%%

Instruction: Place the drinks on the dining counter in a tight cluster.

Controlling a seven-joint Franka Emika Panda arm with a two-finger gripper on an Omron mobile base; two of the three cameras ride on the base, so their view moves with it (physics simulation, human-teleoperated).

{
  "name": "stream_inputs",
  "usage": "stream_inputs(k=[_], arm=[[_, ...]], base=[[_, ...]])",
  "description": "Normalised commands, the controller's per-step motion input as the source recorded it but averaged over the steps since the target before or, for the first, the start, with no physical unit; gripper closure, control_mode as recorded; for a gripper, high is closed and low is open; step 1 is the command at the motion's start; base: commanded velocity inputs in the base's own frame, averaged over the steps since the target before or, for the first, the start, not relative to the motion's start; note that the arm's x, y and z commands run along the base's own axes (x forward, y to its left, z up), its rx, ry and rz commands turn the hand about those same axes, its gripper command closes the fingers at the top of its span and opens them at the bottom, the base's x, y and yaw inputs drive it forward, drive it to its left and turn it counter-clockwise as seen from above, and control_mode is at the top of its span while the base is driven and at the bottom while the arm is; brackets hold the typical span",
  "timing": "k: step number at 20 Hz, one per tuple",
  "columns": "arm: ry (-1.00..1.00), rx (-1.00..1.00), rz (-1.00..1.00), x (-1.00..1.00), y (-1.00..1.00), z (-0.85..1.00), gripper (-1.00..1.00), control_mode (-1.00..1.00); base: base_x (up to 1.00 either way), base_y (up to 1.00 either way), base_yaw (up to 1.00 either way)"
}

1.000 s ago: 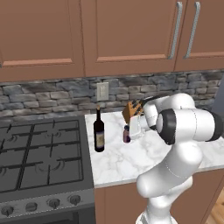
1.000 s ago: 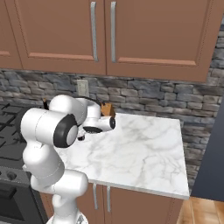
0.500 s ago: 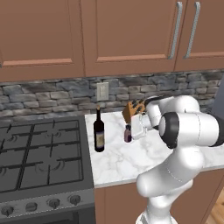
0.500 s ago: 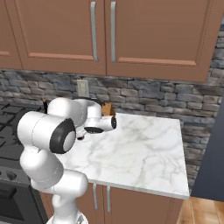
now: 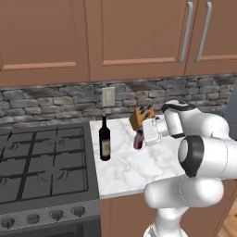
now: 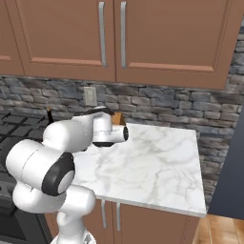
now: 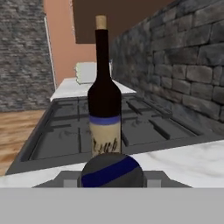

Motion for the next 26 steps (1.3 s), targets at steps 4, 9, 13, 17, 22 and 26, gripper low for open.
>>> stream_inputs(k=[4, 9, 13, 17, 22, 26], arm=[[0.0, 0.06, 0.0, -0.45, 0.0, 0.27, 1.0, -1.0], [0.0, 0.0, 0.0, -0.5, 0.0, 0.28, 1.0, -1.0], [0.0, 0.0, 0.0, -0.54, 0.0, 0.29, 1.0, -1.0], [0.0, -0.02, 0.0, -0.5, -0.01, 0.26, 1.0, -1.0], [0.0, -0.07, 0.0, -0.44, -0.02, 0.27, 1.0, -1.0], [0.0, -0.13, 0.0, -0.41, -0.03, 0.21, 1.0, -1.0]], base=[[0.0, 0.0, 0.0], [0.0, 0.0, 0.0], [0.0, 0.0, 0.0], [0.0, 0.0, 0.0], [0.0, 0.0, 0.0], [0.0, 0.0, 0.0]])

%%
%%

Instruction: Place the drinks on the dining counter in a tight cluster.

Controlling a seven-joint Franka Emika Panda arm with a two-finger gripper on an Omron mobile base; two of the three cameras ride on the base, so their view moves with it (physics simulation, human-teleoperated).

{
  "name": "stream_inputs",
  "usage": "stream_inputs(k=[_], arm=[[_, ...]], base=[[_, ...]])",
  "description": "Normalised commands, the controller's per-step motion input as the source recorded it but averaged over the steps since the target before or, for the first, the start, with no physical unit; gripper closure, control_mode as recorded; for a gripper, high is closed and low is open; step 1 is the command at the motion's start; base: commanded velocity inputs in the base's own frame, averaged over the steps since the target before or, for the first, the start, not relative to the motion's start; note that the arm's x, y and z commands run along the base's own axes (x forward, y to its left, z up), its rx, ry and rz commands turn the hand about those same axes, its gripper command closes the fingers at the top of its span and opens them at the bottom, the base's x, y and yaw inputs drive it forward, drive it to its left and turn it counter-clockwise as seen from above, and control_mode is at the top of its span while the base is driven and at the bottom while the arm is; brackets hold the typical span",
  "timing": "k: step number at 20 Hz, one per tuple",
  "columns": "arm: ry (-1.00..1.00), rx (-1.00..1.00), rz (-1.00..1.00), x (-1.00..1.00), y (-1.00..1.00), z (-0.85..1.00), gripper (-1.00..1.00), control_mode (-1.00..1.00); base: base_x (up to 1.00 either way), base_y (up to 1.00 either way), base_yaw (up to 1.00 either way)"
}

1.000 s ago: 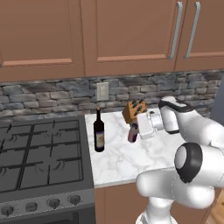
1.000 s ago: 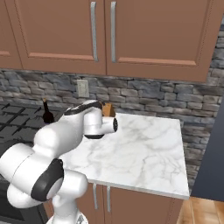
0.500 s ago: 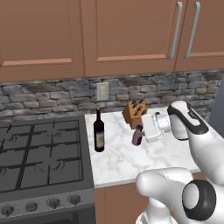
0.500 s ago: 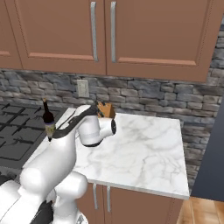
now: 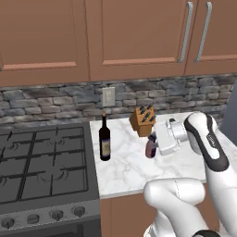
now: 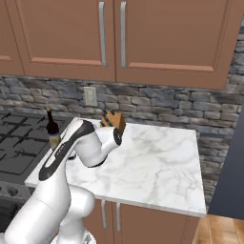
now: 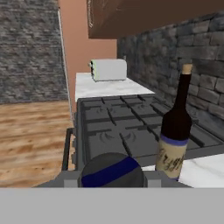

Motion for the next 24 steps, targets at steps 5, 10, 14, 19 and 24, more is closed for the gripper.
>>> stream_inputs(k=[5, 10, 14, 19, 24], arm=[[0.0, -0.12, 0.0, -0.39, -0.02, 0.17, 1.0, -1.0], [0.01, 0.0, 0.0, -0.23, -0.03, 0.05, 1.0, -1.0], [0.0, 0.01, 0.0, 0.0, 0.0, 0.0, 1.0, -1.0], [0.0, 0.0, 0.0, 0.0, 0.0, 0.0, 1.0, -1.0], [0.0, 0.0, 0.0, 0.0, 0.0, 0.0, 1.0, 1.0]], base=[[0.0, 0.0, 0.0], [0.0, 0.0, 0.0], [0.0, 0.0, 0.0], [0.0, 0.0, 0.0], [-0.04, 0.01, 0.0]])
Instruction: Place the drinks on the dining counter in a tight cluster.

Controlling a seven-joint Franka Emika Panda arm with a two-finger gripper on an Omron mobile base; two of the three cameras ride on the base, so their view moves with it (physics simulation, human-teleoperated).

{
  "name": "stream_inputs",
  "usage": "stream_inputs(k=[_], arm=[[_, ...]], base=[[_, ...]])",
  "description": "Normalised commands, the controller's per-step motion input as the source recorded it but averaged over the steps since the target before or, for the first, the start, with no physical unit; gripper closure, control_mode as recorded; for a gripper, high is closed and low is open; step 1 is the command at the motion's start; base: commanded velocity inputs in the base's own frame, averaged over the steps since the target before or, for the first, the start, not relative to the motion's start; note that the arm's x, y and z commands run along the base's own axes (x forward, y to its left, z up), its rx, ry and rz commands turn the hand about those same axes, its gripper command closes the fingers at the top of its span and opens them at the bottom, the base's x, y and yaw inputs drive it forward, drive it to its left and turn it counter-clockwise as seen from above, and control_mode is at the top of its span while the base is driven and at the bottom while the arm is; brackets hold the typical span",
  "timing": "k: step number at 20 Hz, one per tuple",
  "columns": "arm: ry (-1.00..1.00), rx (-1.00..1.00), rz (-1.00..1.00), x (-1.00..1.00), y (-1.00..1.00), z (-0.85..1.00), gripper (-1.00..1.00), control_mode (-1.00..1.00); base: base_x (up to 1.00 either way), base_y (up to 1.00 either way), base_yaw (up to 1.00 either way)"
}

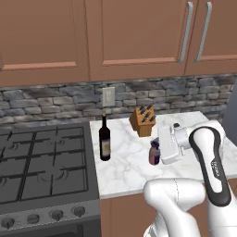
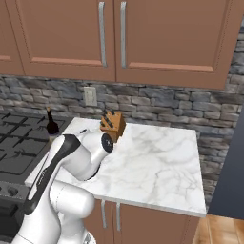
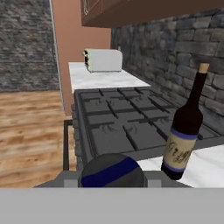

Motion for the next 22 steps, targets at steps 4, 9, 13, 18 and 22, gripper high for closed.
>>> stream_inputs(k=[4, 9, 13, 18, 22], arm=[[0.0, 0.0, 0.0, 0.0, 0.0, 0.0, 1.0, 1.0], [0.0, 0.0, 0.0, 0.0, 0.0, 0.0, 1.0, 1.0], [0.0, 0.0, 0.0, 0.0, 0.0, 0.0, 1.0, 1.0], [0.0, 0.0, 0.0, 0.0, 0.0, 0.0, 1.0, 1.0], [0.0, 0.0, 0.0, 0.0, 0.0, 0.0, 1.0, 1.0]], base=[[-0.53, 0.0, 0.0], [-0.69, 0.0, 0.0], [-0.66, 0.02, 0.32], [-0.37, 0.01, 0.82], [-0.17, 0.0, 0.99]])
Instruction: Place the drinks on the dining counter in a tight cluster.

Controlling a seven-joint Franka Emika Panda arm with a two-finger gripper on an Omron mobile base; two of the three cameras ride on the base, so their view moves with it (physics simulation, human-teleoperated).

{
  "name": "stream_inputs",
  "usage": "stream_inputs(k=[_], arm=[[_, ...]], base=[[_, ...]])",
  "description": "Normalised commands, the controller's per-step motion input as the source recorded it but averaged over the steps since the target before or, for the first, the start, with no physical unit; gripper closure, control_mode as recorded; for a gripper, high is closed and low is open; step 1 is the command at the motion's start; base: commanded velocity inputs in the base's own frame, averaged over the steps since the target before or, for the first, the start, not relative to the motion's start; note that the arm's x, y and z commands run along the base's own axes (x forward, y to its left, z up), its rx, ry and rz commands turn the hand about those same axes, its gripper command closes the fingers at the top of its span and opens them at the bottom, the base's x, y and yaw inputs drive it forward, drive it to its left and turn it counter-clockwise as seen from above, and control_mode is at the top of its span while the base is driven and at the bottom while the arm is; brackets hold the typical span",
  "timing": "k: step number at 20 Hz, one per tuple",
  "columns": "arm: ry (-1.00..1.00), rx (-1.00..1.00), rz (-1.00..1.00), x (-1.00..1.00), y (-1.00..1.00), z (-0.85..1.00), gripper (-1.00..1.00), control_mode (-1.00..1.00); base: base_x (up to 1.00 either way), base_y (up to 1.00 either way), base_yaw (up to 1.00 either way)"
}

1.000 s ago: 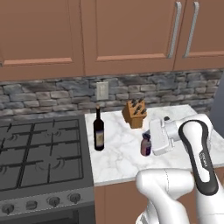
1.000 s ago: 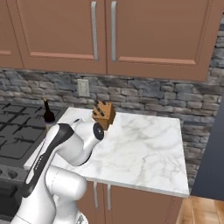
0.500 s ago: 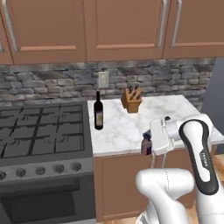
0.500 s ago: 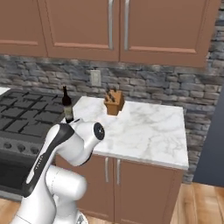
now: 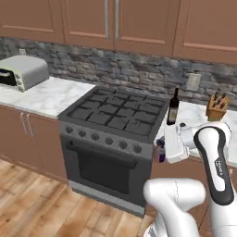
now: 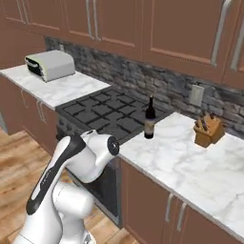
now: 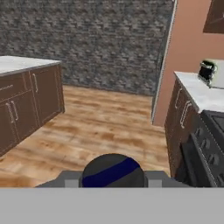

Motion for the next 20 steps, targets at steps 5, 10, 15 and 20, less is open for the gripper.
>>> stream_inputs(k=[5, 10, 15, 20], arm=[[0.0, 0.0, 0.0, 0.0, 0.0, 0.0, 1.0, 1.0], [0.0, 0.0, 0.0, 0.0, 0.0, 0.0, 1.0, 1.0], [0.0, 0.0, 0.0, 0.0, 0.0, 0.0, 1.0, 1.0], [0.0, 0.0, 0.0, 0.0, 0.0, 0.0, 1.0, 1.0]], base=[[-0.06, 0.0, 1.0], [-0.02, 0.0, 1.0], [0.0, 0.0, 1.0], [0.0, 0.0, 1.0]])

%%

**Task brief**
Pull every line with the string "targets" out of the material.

**Expected answer**
Motion for the next 26 steps (1.3 s), targets at steps 4, 9, 13, 17, 22 and 26, gripper low for open.
Motion for the next 24 steps, targets at steps 5, 10, 14, 19 and 24, more is closed for the gripper.
Motion for the next 22 steps, targets at steps 4, 9, 13, 18 and 22, gripper high for closed.
Motion for the next 20 steps, targets at steps 5, 10, 15 and 20, less is open for the gripper.

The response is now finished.